In this article, I will
cover the two most important of these features: BULK COLLECT and FORALL.
·
BULK COLLECT: SELECT
statements that retrieve multiple rows with a single fetch, improving the speed
of data retrieval
·
FORALL: INSERTs,
UPDATEs, and DELETEs that use collections to change multiple rows of data very
quickly
Context Switches and
Performance
Almost every program
PL/SQL developers write includes both PL/SQL and SQL statements. PL/SQL
statements are run by the PL/SQL statement executor; SQL statements are run by
the SQL statement executor. When the PL/SQL runtime engine encounters a SQL
statement, it stops and passes the SQL statement over to the SQL engine. The
SQL engine executes the SQL statement and returns information back to the
PL/SQL engine (see Figure 1). This transfer of control is called a context switch,
and each one of these switches incurs overhead that slows down the overall
performance of your programs.
![]() Figure 1: Switching between PL/SQL and SQL engines |
Let’s look at a concrete
example to explore context switches more thoroughly and identify the reason
that FORALL and BULK COLLECT can have such a dramatic impact on performance.
Suppose my manager asked
me to write a procedure that accepts a department ID and a salary percentage
increase and gives everyone in that department a raise by the specified
percentage. Taking advantage of PL/SQL’s elegant cursor FOR loop and the
ability to call SQL statements natively in PL/SQL, I come up with the code in
Listing 1.
Code Listing 1: increase_salary procedure with FOR
loop
PROCEDURE
increase_salary (
department_id_in IN employees.department_id%TYPE,
increase_pct_in IN NUMBER)
IS
BEGIN
FOR employee_rec
IN (SELECT employee_id
FROM employees
WHERE department_id =
increase_salary.department_id_in)
LOOP
UPDATE employees emp
SET emp.salary = emp.salary +
emp.salary *
increase_salary.increase_pct_in
WHERE emp.employee_id =
employee_rec.employee_id;
END LOOP;
END increase_salary;
Suppose there are 100
employees in department 15. When I execute this block,
BEGIN
increase_salary (15, .10);
END;
the PL/SQL engine will
“switch” over to the SQL engine 100 times, once for each row being updated. Tom
Kyte, of AskTom (asktom.oracle.com), refers to row-by-row switching like this as
“slow-by-slow processing,” and it is definitely something to be avoided.
I will show you how you
can use PL/SQL’s bulk processing features to escape from “slow-by-slow
processing.” First, however, you should always check to see if it is possible
to avoid the context switching between PL/SQL and SQL by doing as much of the
work as possible within SQL.
Take another look at the
increase_salary procedure. The SELECT statement identifies all the employees in
a department. The UPDATE statement executes for each of those employees,
applying the same percentage increase to all. In such a simple scenario, a
cursor FOR loop is not needed at all. I can simplify this procedure to nothing
more than the code in Listing 2.
Code Listing 2: Simplified increase_salary procedure
without FOR loop
PROCEDURE
increase_salary (
department_id_in IN employees.department_id%TYPE,
increase_pct_in IN NUMBER)
IS
BEGIN
UPDATE employees emp
SET emp.salary =
emp.salary
+ emp.salary *
increase_salary.increase_pct_in
WHERE emp.department_id =
increase_salary.department_id_in;
END increase_salary;
Now there is just a
single context switch to execute one UPDATE statement. All the work is done in
the SQL engine.
Of course, in most
real-world scenarios, life—and code—is not so simple. We often need to perform
other steps prior to execution of our data manipulation language (DML)

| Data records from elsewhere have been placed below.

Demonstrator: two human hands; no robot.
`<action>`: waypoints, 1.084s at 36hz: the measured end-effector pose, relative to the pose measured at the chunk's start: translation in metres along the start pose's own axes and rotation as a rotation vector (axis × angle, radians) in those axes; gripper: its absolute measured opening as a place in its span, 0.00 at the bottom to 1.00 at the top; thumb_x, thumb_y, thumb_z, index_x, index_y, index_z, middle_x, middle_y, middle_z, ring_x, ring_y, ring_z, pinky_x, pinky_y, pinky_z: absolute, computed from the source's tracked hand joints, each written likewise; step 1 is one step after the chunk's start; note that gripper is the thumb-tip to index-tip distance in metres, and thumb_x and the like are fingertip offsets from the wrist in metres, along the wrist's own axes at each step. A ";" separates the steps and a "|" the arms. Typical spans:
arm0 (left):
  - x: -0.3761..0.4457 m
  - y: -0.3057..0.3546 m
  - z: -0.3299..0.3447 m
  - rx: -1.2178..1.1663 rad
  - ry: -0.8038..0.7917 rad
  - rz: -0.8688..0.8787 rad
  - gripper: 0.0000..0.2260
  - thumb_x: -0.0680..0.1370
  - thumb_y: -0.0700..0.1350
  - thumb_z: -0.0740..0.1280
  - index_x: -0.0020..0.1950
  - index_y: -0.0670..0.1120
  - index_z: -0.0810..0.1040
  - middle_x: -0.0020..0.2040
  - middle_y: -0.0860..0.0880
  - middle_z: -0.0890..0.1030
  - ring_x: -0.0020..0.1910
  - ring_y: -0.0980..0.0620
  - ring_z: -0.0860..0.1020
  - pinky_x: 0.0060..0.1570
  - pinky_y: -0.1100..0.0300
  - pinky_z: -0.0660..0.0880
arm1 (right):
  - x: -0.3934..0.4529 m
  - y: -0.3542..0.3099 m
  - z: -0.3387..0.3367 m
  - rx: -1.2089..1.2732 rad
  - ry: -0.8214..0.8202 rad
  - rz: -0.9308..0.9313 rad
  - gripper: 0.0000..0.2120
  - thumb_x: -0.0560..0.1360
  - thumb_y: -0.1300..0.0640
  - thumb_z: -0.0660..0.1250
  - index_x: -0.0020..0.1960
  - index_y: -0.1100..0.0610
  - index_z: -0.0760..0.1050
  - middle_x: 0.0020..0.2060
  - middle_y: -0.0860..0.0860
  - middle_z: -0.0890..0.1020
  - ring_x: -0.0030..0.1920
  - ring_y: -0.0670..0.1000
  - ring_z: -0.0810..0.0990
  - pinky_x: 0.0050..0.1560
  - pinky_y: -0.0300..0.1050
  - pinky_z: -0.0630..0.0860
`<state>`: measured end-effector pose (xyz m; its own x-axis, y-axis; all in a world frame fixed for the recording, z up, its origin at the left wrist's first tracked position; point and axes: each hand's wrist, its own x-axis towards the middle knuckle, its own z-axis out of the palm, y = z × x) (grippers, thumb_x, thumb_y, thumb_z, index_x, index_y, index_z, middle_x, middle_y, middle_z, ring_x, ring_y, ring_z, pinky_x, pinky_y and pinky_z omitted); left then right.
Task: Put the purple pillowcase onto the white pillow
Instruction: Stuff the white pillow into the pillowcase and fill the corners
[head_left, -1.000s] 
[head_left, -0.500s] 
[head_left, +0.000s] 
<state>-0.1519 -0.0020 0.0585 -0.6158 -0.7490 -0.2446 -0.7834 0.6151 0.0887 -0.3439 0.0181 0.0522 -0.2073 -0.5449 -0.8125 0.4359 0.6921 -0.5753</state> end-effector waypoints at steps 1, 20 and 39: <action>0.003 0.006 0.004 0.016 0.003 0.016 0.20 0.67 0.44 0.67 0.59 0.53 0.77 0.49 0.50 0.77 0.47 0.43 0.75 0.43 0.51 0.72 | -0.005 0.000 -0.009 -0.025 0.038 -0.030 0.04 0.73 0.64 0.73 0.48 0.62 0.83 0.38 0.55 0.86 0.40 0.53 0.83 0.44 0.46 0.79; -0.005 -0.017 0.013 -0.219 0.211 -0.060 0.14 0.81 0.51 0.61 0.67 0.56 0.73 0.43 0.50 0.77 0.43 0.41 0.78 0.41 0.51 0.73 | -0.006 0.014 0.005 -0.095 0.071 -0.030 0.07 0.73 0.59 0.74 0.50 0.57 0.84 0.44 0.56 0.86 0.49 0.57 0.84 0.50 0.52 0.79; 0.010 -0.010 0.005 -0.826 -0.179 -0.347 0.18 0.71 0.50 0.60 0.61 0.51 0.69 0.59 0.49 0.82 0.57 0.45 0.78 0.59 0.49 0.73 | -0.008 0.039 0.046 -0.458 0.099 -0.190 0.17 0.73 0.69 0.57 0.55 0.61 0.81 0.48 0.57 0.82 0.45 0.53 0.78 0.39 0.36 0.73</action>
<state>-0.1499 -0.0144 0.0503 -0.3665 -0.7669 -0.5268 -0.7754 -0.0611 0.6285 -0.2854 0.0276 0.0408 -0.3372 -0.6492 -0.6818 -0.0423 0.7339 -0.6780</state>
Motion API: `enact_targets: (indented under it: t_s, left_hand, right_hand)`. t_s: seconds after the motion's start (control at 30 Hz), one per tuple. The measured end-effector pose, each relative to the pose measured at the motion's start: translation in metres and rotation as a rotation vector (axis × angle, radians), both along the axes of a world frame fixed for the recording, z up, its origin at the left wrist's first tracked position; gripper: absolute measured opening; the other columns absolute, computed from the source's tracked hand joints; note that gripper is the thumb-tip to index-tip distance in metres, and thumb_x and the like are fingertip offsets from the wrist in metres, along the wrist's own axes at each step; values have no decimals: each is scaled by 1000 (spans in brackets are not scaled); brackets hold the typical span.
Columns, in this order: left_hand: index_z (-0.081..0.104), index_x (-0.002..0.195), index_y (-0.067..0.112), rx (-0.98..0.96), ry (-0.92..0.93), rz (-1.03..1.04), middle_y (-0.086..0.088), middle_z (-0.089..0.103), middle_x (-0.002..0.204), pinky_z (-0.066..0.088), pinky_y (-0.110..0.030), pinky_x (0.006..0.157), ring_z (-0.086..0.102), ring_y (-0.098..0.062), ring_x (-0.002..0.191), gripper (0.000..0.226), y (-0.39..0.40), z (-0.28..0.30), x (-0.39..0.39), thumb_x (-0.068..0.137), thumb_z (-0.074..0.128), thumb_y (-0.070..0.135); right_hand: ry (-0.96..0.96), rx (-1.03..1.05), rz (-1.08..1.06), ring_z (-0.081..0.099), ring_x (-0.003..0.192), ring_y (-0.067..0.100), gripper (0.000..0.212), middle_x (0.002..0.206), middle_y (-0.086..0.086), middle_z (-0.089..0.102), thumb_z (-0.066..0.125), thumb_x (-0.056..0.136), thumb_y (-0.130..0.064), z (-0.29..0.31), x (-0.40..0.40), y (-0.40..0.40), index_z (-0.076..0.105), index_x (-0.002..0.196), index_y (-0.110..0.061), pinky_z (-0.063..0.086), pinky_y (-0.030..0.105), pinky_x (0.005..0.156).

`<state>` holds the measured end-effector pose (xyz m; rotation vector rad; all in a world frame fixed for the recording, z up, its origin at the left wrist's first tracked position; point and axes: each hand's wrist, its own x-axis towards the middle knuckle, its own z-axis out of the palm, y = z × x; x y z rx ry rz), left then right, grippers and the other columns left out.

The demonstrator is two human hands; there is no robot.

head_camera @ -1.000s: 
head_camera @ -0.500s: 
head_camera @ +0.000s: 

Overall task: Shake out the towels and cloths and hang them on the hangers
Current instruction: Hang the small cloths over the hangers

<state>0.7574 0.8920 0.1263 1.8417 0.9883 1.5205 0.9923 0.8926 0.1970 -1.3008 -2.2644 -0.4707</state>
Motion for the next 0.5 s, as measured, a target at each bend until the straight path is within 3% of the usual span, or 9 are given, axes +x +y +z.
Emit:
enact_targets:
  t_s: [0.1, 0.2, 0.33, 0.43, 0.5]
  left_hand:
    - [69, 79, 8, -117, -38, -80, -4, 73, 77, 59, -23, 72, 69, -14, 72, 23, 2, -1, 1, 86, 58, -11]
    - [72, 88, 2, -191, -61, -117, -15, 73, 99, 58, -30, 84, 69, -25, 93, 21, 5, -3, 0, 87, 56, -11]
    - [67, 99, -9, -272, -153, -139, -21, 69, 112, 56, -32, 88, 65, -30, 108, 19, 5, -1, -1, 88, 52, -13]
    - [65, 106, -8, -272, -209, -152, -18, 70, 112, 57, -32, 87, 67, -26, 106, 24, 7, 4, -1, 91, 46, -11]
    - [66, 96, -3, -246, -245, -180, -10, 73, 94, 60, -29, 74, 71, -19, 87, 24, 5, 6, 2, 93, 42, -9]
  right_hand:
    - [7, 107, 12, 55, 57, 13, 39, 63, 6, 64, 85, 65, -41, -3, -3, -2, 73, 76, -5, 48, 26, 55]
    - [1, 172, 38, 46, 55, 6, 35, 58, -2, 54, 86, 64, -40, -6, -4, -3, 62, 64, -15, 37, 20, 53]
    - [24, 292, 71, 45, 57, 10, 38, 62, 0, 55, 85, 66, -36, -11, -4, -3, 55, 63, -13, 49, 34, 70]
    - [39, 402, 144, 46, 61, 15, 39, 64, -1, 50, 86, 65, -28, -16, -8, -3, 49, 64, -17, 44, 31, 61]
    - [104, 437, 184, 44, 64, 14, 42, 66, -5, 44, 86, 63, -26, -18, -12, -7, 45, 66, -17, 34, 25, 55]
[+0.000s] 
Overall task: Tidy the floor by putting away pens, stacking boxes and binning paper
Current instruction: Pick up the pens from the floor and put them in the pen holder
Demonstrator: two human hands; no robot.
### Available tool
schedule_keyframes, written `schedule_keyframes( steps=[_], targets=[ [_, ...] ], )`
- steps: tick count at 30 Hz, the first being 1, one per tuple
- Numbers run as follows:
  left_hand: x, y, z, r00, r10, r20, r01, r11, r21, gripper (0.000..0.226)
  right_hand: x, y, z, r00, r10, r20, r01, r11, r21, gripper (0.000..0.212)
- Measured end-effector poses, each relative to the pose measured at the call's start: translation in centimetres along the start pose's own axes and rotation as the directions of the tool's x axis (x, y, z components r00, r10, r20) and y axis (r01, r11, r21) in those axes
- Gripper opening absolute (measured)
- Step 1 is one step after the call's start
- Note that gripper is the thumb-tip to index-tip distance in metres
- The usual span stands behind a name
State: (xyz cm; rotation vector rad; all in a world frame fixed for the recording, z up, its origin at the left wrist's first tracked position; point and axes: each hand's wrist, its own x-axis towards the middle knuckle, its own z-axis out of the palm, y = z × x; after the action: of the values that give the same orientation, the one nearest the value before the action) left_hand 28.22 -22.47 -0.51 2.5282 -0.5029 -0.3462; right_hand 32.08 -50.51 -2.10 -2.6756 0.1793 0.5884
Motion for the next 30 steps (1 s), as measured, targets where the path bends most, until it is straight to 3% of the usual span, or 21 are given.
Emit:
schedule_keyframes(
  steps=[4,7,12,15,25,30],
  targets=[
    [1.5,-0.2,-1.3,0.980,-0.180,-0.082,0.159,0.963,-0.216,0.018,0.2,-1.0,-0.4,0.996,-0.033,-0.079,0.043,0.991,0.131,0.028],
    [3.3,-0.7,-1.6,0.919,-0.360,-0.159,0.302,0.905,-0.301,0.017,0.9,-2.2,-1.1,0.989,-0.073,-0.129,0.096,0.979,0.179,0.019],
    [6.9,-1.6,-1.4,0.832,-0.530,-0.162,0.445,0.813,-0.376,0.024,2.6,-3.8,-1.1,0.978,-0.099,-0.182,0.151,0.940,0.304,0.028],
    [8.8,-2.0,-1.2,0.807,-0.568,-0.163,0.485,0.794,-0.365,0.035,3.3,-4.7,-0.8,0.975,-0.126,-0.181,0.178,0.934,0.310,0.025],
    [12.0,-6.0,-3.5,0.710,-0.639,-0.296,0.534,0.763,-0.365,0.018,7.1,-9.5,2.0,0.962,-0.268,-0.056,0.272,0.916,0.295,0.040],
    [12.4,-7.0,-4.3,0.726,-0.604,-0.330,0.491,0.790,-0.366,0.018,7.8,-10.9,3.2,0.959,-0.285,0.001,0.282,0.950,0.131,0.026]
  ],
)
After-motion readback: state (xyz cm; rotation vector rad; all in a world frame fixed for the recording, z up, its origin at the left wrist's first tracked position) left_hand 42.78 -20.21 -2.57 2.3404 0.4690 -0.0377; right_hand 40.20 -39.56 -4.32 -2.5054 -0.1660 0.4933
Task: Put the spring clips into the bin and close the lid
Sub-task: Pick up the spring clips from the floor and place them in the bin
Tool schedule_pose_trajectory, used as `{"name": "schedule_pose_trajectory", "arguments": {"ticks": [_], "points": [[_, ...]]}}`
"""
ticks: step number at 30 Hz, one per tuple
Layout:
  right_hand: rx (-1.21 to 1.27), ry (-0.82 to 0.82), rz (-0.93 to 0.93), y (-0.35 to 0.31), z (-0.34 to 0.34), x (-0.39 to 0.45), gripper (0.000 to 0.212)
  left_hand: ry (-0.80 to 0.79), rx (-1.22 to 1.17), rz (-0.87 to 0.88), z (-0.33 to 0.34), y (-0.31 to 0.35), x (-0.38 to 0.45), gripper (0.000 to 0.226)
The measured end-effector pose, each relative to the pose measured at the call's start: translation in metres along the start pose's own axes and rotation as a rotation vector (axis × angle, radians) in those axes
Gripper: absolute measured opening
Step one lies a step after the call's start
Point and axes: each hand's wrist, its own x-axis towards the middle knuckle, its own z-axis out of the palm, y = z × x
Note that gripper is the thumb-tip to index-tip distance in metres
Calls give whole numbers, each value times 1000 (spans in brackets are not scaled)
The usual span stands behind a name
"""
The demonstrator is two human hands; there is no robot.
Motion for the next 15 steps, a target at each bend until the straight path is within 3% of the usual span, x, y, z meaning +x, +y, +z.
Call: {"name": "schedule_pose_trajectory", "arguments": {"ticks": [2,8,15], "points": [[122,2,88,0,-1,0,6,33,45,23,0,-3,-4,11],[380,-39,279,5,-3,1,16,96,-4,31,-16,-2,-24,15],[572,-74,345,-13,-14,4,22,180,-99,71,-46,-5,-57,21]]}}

statements. Suppose that, for example, in the case of the increase_salary
procedure, I need to check employees for eligibility for the increase in salary
and if they are ineligible, send an e-mail notification. My procedure might
then look like the version in Listing 3.
Code Listing 3: increase_salary procedure with eligibility
checking added
PROCEDURE
increase_salary (
department_id_in IN employees.department_id%TYPE,
increase_pct_in IN NUMBER)
IS
l_eligible
BOOLEAN;
BEGIN
FOR employee_rec
IN (SELECT employee_id
FROM employees
WHERE department_id =
increase_salary.department_id_in)
LOOP
check_eligibility
(employee_rec.employee_id,
increase_pct_in,
l_eligible);
IF
l_eligible
THEN
UPDATE employees emp
SET emp.salary =
emp.salary
+ emp.salary
*
increase_salary.increase_pct_in
WHERE emp.employee_id = employee_rec.employee_id;
END IF;
END LOOP;
END increase_salary;
I can no longer do
everything in SQL, so am I then resigned to the fate of “slow-by-slow
processing”? Not with BULK COLLECT and FORALL in PL/SQL.
Bulk Processing in
PL/SQL
The bulk processing features
of PL/SQL are designed specifically to reduce the number of context switches
required to communicate from the PL/SQL engine to the SQL engine.
Use the BULK COLLECT
clause to fetch multiple rows into one or more collections with a single
context switch.
Use the FORALL statement
when you need to execute the same DML statement repeatedly for different bind
variable values. The UPDATE statement in the increase_salary procedure fits
this scenario; the only thing that changes with each new execution of the
statement is the employee ID.
I will use the code in
Listing 4 to explain how these features affect context switches and how you
will need to change your code to take advantage of them.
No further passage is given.